Over the past month and a half, I have learned more about myself than I have this entire year. I can honestly say that God has literally been shaking me of my older self and is forming someone new. Mistakes that I’ve made try to weight me down, but the constant reminder that the power of Jesus living in me resounds over and over again conquering that evil voice. I woke up today feeling different, feeling stronger. As I make the conscious effort to spend time with God in the morning time, before the hustle and bustle of the day starts, it sets me and preps me for what my day may bring.

I also just sat and read through my fiance’s blog, in it’s entirety. Naturally it led me to write a blog of my own, and I have this deeper appreciation for him and his dreams. For his life and the church that he gave everything up for.

All of the things I am experiencing now, and will experience next year when I move here, William Jonathan has also experienced. No wonder he has shown such grace with me and has put up with so much from my side. He knows what it’s like and he cares.

As he is currently preparing to teach a bunch of punk teenagers this week, I pray God gives him the words the deliver the strong message he has on his heart. If there is anything else I pray for more in William Jonathan’s life is that he would be used by God in all of his talents, and his strongest one in the ability to speak. May God use his words and extend them deep into the hearts and souls of those at service on Wednesday night.

This blog is a blog of gratitude. Towards the One who has given me life and towards the one that God has given me to live alongside of for the rest of it.

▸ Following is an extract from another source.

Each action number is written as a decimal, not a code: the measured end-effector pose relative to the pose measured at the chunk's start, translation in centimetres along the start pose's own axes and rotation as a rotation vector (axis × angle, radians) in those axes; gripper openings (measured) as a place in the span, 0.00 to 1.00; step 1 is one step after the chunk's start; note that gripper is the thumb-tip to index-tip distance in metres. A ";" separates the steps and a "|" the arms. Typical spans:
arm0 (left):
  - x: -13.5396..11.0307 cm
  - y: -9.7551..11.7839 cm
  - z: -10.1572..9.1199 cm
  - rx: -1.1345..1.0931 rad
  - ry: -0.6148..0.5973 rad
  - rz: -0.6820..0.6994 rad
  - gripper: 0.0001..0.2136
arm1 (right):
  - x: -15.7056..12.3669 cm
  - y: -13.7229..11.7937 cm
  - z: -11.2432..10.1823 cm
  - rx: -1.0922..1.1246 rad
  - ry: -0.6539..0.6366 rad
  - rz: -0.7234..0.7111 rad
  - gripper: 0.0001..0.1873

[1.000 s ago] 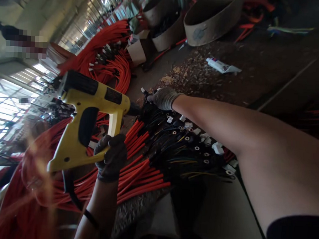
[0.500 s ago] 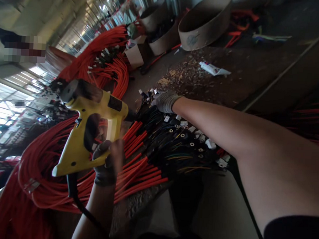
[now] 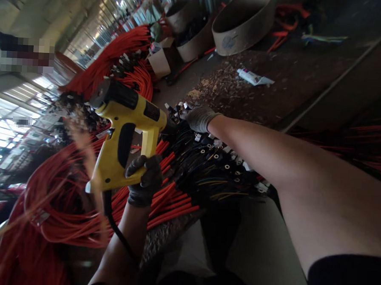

(I stole this idea from Will)
Prayer: May the Creator of our lives continue to reveal his love to you and just how much He does not want live without you. I pray that our eyes would be opened to things He desires to change in us and that we would embrace the change because the end result is better than we can anticipate. I pray that we would embark on this week with a heart of gratitude and appreciation for the ones that we love and for the One, Jesus Christ, who loves us most.

June 5, 2010

Strength in Weakness (Inspired by John Lindell)

In every moment of solitude my mind is processing everything that is presently going on. I’m in a new place, away from my families and away from my friends. I don’t have the relationships that I have in Florida and I need directions everywhere I go. A little out of the loop and frustrating at times because I can’t do things on my own. I cling to my betrothed because I don’t want to be by myself, I want what’s familiar to me. I’ve spent a night or two in tears, wanting everything to feel like home, desperate for those closest to me just to appear and erase the pain I feel because they are far from me.

It’s been recorded in the sacred writings that when we are weak, we are strong (2 Corinthians 12:9-10). God’s strength is made perfect in our weakness. We are offered the depth of a love that relinquishes all fear, a love that we can hold onto when we don’t understand the situations going on around us. A love that gives a strength greater than anything we’ve ever experienced.

Through the times I am able to process what I am currently experiencing, I can see where Christ is tearing off the dead parts of me. The areas of vanity and conceit. I can also see where He’s healing parts of my heart that have been wounded from former things. He is reaching His hand deep into my soul, ridding me of what I’ve been harboring for too long.

If I could ask you for anything it would be to allow yourself to be drawn in closer to God when life is uncomfortable. As foreign as it once was for me to hear those words, it’s now a feeling of home. A reminder, that no matter where I live and no matter how far I am from those closest to me, I will always have what resides within me and He has the ability to calm every anxiety and all fears of unfamiliarity.

My heart knows what is to become of the unknown. Through the foggy windows that present themselves at times, once I wipe them clean I am able to see beautiful things. A community of believers set on changing the city they live in, people going out of their way to make others feel loved, sacrificing so others can be happy. The hand of God is undeniably moving where I stand.

So in this time of transition, I hold tightly to what brought me here in the first place.